As AI data centers strain land and power resources, hollow core fiber could enable a geographically distributed infrastructure.

As the AI race continues to heat up, hollow core fiber (HCF) has emerged as a potential alternative to single-mode optical fiber (SMF). 

Rooted in the photonic-crystal fiber (PCF) technology discovered in 1996, HCF uses a hollowed-out core which allows light to pass through air or vacuum. This is a stark contrast to conventional optical fiber, whose solid glass core — while a major improvement over copper — still introduces resistance and signal attenuation.

By comparison, HCF’s unique confinement characteristics enable significantly faster transmission with far lower attenuation.

Those properties are especially attractive as ever-faster, high-volume data transfer remains a chokepoint for AI. 

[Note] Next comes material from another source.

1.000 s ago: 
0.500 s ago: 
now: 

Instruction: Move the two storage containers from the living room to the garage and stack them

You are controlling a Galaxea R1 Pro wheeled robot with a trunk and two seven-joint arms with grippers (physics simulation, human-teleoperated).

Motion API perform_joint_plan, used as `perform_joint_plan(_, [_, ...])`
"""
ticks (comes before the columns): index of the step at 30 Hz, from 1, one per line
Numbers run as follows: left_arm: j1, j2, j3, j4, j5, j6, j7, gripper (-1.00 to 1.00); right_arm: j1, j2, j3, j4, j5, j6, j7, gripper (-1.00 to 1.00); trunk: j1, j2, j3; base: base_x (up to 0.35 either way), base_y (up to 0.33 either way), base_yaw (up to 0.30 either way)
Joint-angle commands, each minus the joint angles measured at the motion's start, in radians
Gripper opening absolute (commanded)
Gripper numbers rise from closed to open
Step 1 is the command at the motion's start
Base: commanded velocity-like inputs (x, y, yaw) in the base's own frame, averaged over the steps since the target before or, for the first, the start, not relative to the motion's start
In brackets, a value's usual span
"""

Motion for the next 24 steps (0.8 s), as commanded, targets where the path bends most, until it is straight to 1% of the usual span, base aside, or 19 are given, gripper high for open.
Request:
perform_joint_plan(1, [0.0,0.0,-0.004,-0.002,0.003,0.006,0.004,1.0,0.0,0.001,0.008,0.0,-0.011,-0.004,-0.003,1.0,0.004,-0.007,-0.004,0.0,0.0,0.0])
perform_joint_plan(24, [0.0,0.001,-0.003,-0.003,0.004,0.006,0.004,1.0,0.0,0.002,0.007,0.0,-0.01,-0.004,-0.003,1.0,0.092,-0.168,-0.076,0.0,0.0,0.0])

Compared to SMF, HCF can deliver up to 30% lower latency, which may only translate to a few milliseconds, but in sectors like high-frequency trading where transactions are executed in microseconds, it’s the difference between winning and losing a trade.

“Transfer that few milliseconds to large language models and machine learning, your AI learns faster,” said Bernard Lee, sr. director of strategic technology and innovation at SENKO Advanced Components. That is crucial to give any AI model an edge over its competitors, he added.  

But more importantly, Lee argued, that HCF could ease the power and land crunch gripping the AI industry. 

The U.S. power market currently faces 85 GW of new capacity requests expected by 2030 – 15 GW more than it currently supplies. Meanwhile, powered land for new data center builds is in short supply. 

As AI’s heavy power demand threatens to break our power grid, and as investors – squeezed by a land shortage in data center hubs – scope secondary and tertiary markets where both commodities are readily available, HCF could provide the fiber infrastructure needed to connect distributed data centers. 

It’s ultra-low latency “gives you that ability to choose your location more strategically. It makes it more economical, and lowers the barrier to entry for building a new data center,” he said.

But there is one caveat: It has to be economically viable. High-precision manufacturing and the unique physical properties of HCF that require specialized handling and splicing, have contributed to a high price tag which presents a challenge for many adopters. 

“The economies of hollow core fiber are still more towards the initial stage of deployment,” Lee said, noting that with standardization in progress and the ecosystem coming together, barriers will eventually come down to a point where it becomes feasible. 

With the flurry of advancements in chip design and performance, could AI silicon outshine HCF? Lee sees the two technologies as complementary rather than competing. 

“Hollow core fiber is like the aerodynamics of a car and the silicon, the engine,” he said. “Both of these would actually push and allow AI to be deployed more sustainably and responsibly.”

Lee is also a realist about the timeline for widespread deployment. “That will really depend on what is the appetite of the industry to work together to collaborate on this one,” he said.

He believes that all stakeholders — cable manufacturers, fiber providers, test equipment vendors — will need to align on standards and best practices to enable deployment at scale. 

Because as Lee said, “It takes a village to raise a child.”